- **EXERCISE PROMPT**: Go through the listing below and repeat it exactly, omitting each picture.

- **GIVEN DATA**:
---*---
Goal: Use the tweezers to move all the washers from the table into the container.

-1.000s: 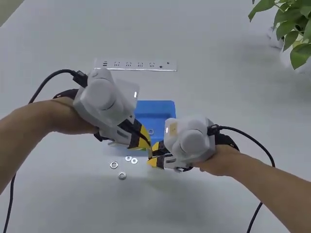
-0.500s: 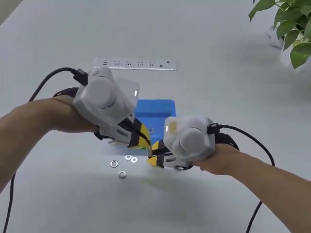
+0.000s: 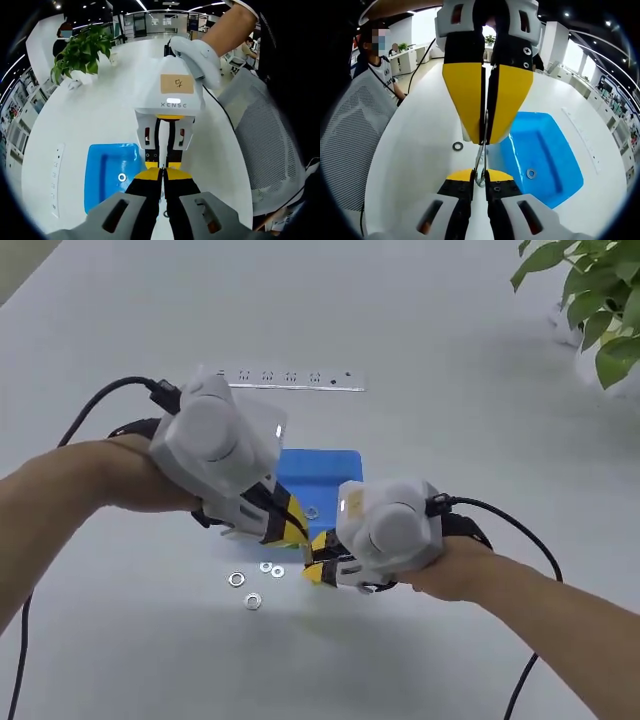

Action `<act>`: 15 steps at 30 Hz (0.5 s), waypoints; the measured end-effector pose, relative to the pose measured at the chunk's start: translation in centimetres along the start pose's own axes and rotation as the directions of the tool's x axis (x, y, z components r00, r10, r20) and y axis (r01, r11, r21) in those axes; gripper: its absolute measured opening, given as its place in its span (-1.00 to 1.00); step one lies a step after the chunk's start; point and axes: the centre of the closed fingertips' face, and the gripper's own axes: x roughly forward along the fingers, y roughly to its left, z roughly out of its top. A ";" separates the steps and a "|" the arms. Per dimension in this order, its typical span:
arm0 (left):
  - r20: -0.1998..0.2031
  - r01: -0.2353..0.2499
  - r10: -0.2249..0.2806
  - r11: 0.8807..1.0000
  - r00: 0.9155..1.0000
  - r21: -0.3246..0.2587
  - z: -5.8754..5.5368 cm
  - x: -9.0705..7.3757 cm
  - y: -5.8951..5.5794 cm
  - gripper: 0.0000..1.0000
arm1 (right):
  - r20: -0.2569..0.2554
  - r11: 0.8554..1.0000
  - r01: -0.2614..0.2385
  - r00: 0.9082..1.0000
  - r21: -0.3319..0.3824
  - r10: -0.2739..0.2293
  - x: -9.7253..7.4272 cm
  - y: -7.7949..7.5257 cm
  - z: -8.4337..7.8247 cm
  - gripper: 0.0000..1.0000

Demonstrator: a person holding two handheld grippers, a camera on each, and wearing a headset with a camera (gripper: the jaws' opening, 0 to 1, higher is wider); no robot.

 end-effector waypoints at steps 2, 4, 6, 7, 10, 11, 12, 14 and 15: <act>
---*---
- **RESULT OF THIS TASK**:
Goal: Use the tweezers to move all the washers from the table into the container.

-1.000s: 
-0.500s: 
+0.000s: 

Action `<act>`: 15 steps at 30 Hz (0.5 s), waypoints; the measured end-effector pose, relative to the pose measured at the chunk's start: translation in centimetres along the start pose's own axes and rotation as the directions of the tool's x axis (x, y, z components r00, r10, r20) and y axis (r01, r11, r21) in those axes; gripper: its absolute measured opening, given as its place in its span (-1.00 to 1.00); step one lies a step after the chunk's start; point and axes: the centre of the closed fingertips' face, and the gripper's own axes: x roughly forward along the fingers, y roughly to its left, z roughly out of its top. A ";" separates the steps and a "|" the arms. Per dimension in this order, its typical span:
arm0 (left):
  - r20: -0.1998..0.2031
  - r01: -0.2353..0.2499
  - r10: -0.2249..0.2806
  - r11: 0.8807..1.0000
  - r00: 0.9155..1.0000
  - r21: -0.3246..0.2587
  - z: -5.8754..5.5368 cm
  - x: -9.0705..7.3757 cm
  - y: -5.8951..5.5794 cm
  - gripper: 0.0000..1.0000
arm1 (right):
  - r20: -0.2569..0.2554
  - r11: 0.8554..1.0000
  - r01: -0.2614..0.2385
  - r00: 0.9082..1.0000
  - r21: -0.3319..0.3824
  - r10: -0.2739..0.2293
  - x: -9.7253..7.4272 cm
  - y: -7.7949..7.5257 cm
  - z: -8.4337..7.8247 cm
  - gripper: 0.0000..1.0000

Demonstrator: a person holding two handheld grippers, a camera on each, and wearing a headset with a camera (gripper: the jaws' opening, 0 to 1, higher is wider); no robot.

 end-effector waypoints at steps 2, 4, 6, 7, 10, 11, 12, 14 and 15: <act>

The exercise is now complete.